Folks
> I totally agree ........ my code would've been around 60 kb if it wasn't for
> these out.println and the need to put the escape character \ on every " in
> the HTML output. Yukkkss!!!!! Thanks to all these tiresome and unneccessary
> (correct spelling ?) out.println formatting, the code is now close to 130
> kb. And that's after using a StringBuffer object to avoid typing out.println
> for every HTML line.....................

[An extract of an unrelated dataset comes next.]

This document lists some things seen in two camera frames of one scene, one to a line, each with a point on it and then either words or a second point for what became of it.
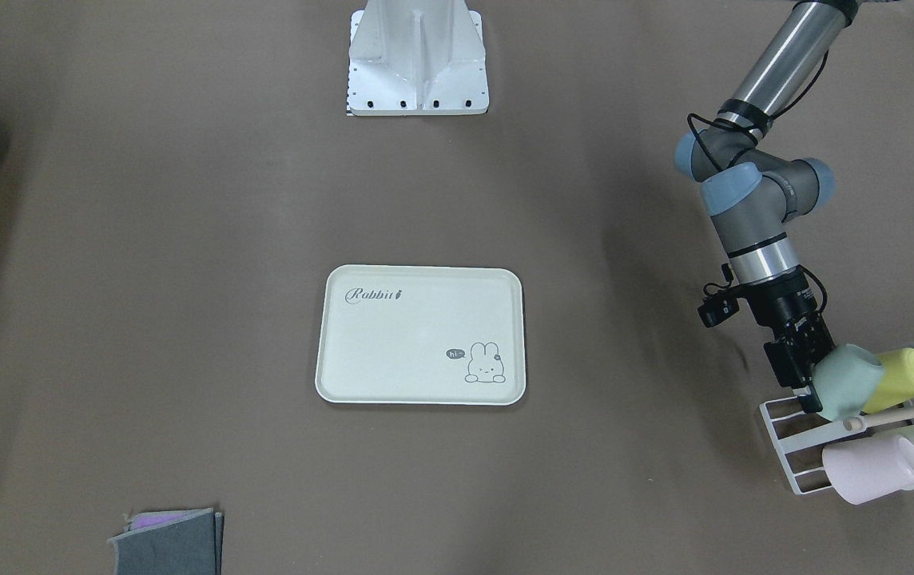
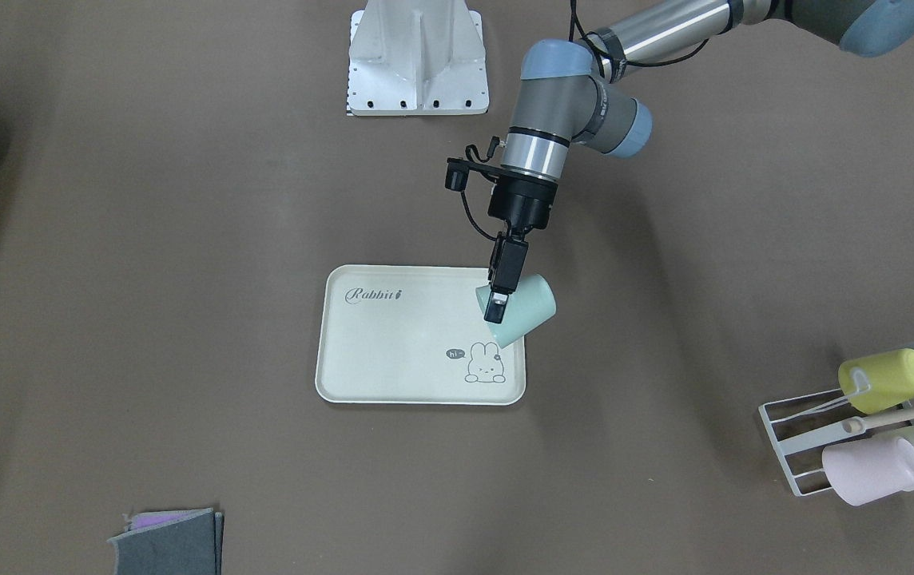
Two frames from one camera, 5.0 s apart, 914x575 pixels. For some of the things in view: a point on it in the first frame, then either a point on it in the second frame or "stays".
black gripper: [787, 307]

What you're talking about is the Perl feature called "Here document",
which uses lines instead of characters as delimiters, i.e.:
print <<HERE;
some lines of text
some lines of text
some lines of text
HERE
I think I've used this feature about twice, in almost-throwaway
quickie scripts. In every other CGI script I've done that involved
static HTML, I put the HTML in a separate file, loaded it into the
script, and substituted the programmatically generated stuff into it.
Which is the way I do it in servlets, although I ended up coding
a convenient string container that has the methods for searching and
substituting text, etc.
> Ohh and if anyone comes up with a reply that contains the word
> "webmacro", "freemarker", "ecs" and all that template/jsp crap, may
> you rot in hell!!! Please all you open source java gurus, put us
> servlet developers out of this println misery!
I have yet to have time to really look at options like webmacro
and freemarker, though they sound interesting and are on my short
list. Packages like ECS (and IMHO, JSP) suffer the same fundamental
problems as embedding the HTML in println statements in the java code.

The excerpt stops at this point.